Avant même que le couple entame un protocole de procréation médicalement assistée, Charlotte Lembach se retrouve « miraculeusement » enceinte début 2024. Logique dès lors de renoncer aux Jeux olympiques de Paris pour leur préférer « la plus belle nouvelle » de sa vie. Malgré tout le bonheur que lui procure cette grossesse, l’escrimeuse regrette de ne pas avoir été diagnostiquée beaucoup plus tôt : « Si je l’avais su, j’aurais pu congeler mes ovocytes et anticiper la conception de ma famille. »

D’autant que pendant toute sa carrière, Charlotte Lembach s’est sentie trop peu écoutée. « Je suis dans un sport où 100 % du staff est masculin et, pour eux, le cycle menstruel n’est pas quelque chose d’important dans la performance pure », déplore-t-elle. Et de lancer un appel à « une meilleure sensibilisation du staff de la fédération, des entraîneurs et de l’équipe médicale qui nous encadre » pour que tous « prennent plus en considération les spécificités de la femme ».
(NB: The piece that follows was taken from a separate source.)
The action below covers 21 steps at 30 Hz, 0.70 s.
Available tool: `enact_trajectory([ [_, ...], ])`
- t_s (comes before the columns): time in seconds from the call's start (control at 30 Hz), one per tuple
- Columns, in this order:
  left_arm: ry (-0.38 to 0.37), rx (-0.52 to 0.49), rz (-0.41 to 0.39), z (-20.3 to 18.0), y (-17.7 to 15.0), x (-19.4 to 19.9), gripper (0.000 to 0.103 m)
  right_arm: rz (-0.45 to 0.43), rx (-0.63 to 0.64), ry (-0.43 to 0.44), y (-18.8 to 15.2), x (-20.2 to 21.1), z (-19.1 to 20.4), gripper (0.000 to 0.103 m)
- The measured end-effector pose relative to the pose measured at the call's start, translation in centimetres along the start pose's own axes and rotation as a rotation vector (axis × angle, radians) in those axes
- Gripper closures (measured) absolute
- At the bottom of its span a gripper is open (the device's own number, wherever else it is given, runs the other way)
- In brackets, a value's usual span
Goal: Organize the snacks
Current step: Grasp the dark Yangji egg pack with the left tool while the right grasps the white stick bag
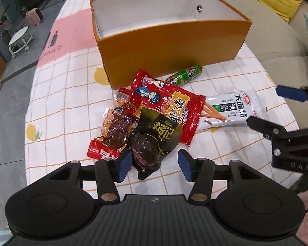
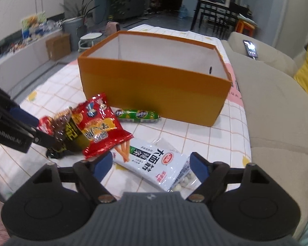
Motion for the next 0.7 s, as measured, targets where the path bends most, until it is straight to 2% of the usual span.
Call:
enact_trajectory([
  [0.1, -0.009, -0.002, 0.018, 0.1, 0.1, -1.1, 0.041, 0.013, 0.001, 0.011, 0.2, -1.6, -0.3, 0.022],
  [0.23, 0.017, -0.028, 0.013, 0.5, 0.3, -2.3, 0.041, 0.026, 0.02, 0.02, 0.7, -3.7, -0.4, 0.021],
  [0.4, -0.017, -0.022, 0.015, 1.1, 0.3, -3.2, 0.041, 0.066, 0.018, 0.037, 0.4, -5.6, -0.5, 0.02],
  [0.53, -0.027, -0.019, 0.005, 1.3, 0.3, -3.5, 0.039, 0.092, -0.044, 0.077, -0.1, -5.6, -0.8, 0.02],
  [0.7, -0.046, -0.016, 0.007, 1.2, 0.0, -3.6, 0.039, 0.136, -0.063, 0.151, -1.2, -4.4, 0.5, 0.02],
])
Point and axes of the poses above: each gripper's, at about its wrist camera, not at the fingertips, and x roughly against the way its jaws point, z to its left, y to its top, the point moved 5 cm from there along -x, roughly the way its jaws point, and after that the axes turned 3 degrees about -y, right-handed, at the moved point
Car pour l’heure, les entraîneurs n’osent pas poser de question et les sportives ont peur de leur réaction. Résultat : les règles sont encore « un gros tabou » en 2024 dans le sport de haut niveau. « Quand les jeunes filles arrivent en pôle France à 16-17 ans, elles n’ont pas envie de parler de leurs règles parce qu’elles ont peur que ce soit considéré comme une faiblesse », considère Charlotte Lembach qui fait désormais de sensibilisation auprès de ses coéquipières. « Je leur dis que si elles ont mal ce n’est pas normal. Je veux aider les femmes se fassent aider pour qu’elles aillent chercher des médailles aux JO de Paris, mais aussi pour qu’elles s’épanouissent dans leur vie », conclut avec une volonté de fer la vice-championne olympique.